Peter Y. Chou and Gerald D. Fasman developed the Chou–Fasman method  in 1974 for prediction of secondary structures of proteins. The methods properly utilizes previously available information obtained from X-ray crystallograhy experiments e.g the relative frequencies of each amino acid in turns, alpha helices and beta sheets. Based on this information algorithm decides the probability of each position and apppearance of each amino acid in all possible secondary structures and all these parameters are combined for the prediction of final appearance  of any sequence of amino acids in a protein (turn, helix or beta sheet).  The accuracy of this algorithm was approximately 50-60% which is very less as compared to modern tecniques exploiting machine learning and artificial intelligence techniques.

Amino Acid Propensities

The original parameters of algorithm were not trustworthy because at that time the data was collected from a very small and non-representative sample of protein structures. Major problem in original parameters was the strong tendency of amino acids to prefer one type of secondary structure over others. For example, helix former amino acids (Alanine, glutamate, leucine, and methionine) and amino acids with unique conformational propensities that can end a helix (proline and glycine). With time these parameters kept on improving along with some modifications in original algorithm. This algorithm only considers the properties of specific amino acid rather than the properties of whole sequence including its neighbors. Properties of only specific amino acid are not sufficient to acccuately predict a definite secondary structure but this helps in increasing its computational efficiency. New methods also considers the propensities  of neighboring amino acids for more acccuate prediction (GOR Method).
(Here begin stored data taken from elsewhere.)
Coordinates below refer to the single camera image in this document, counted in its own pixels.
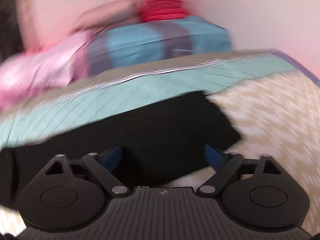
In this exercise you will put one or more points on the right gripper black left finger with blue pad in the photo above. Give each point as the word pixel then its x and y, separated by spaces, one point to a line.
pixel 100 166

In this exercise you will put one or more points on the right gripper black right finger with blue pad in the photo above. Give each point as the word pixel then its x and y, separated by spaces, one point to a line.
pixel 225 165

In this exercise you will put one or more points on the black pants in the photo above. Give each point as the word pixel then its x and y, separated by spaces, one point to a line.
pixel 162 142

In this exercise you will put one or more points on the teal cream chevron bed cover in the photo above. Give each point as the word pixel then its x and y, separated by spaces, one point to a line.
pixel 270 98

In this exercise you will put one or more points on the blue grey patchwork folded quilt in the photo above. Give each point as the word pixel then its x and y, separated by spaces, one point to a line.
pixel 154 41

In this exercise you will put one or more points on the pink satin bedding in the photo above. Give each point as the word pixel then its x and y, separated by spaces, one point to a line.
pixel 28 74

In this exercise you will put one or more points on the pink pillow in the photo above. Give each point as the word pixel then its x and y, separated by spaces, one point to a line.
pixel 107 16

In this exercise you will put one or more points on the red folded blanket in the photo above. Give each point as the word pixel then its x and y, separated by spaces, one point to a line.
pixel 160 10
Table of Amino Acid Propensities

Name  P(a) P(b) P(turn) f(i) f(i+1)  f(i+2) f(i+3)
Alanine 142 83 66 0.06 0.076 0.035


Arginine 98 93 95 0.07 0.106 0.099 0.085
Aspartic Acid 101 54 146 0.147 0.110 0..179 0.081
Asparagine 67 89 156 0.161 0.083 0.191 0.091
Cysteine 70 119 119 0.149 0.0550 0.117 0.128
Glutamic Acid 151 37 74 0.056 0.060 0.077 0.064
Glutamine 111 110 98 0.074 0.098 0.037 0.098
Glycine 57 75 1156 0.102 0.085 0.190 0.152
Histidine 100 87 95 0.140 0.047 0.093 0.054
Isoleucine 108 160 47 0.043 0.034 0.013 0.056
Leucine 121 130 59 0.061 0.025 0.036 0.070
Lysine 114 74 101 0.055 0.115 0.072 0.095
Methionine 145 105 60 0.068 0.082 0.014 0.055
Phenylalanine 113 138 60 0.059 0.041 0.065 0.065
Proline 57 55 152 0.102 0.301 0.034 0.068
Serine 77 75 143 0.120 0.139 0.125 0.106
Threonine 83 119 96 0.086 0.108 0.065 0.079
Tryptophan 108 137 96 0.077 0.013 0..064 0.167
Tyrosine 69 147 114 0.082 0.065 0.114 0.125
Valine 106 170 50 0.062 0.048 0.028 0.053

Algorithm in simple steps

  1. A set of appropriate parameters for all amino acids in the sequence
  2. Any region where 4 of 6 contiguous amino acids have a P(a) > 100 will be considered as alpha-helix. This alpha-helix will extend in both directions until 4 contiguous amino acids with an average of p(a) < 100 are not reached. If the final segment is greater than 5 amino acids and the average P(a) > P(b) that segment will be considered as helix.
  3. Identify of helical segments in the given sequence.
  4. Any region where 3 of 5 contiguous amino acids have a P(b) > 100 will be considered as alpha-helix. This alpha-helix will extend in both directions until 4 contiguous amino acids with an average of p(b) < 100 are not reached. If the final segment has P(b) > 105 and the average P(b) > P(a) that segment will be considered as beta-sheet.
  5. Segments with overlapping alpha-helical and beta-sheet assignments are considered as helical if the average P(a) > P(b) and a beta sheet if the average P(b) > P(a).
  6. The turn on any residue (j) will be calculated by the following formula:
    1. p(t) = f(j)f(j+1)f(j+2)f(j+3) (where the f(j+1) value for the j+1 residue, the f(j+2) value for the j+2 residue and the f(j+3) value for the j+3 residue).
  7. The beta-turn is predicted if the following 3 criteria's are fulfilled:
    1. p(t) > 0.000075
    2. The average value for P(t) > 1.00 in the tetrapeptide
    3. The averages for the tetrapeptide obey the inequality P(a) < P(t) > P(b)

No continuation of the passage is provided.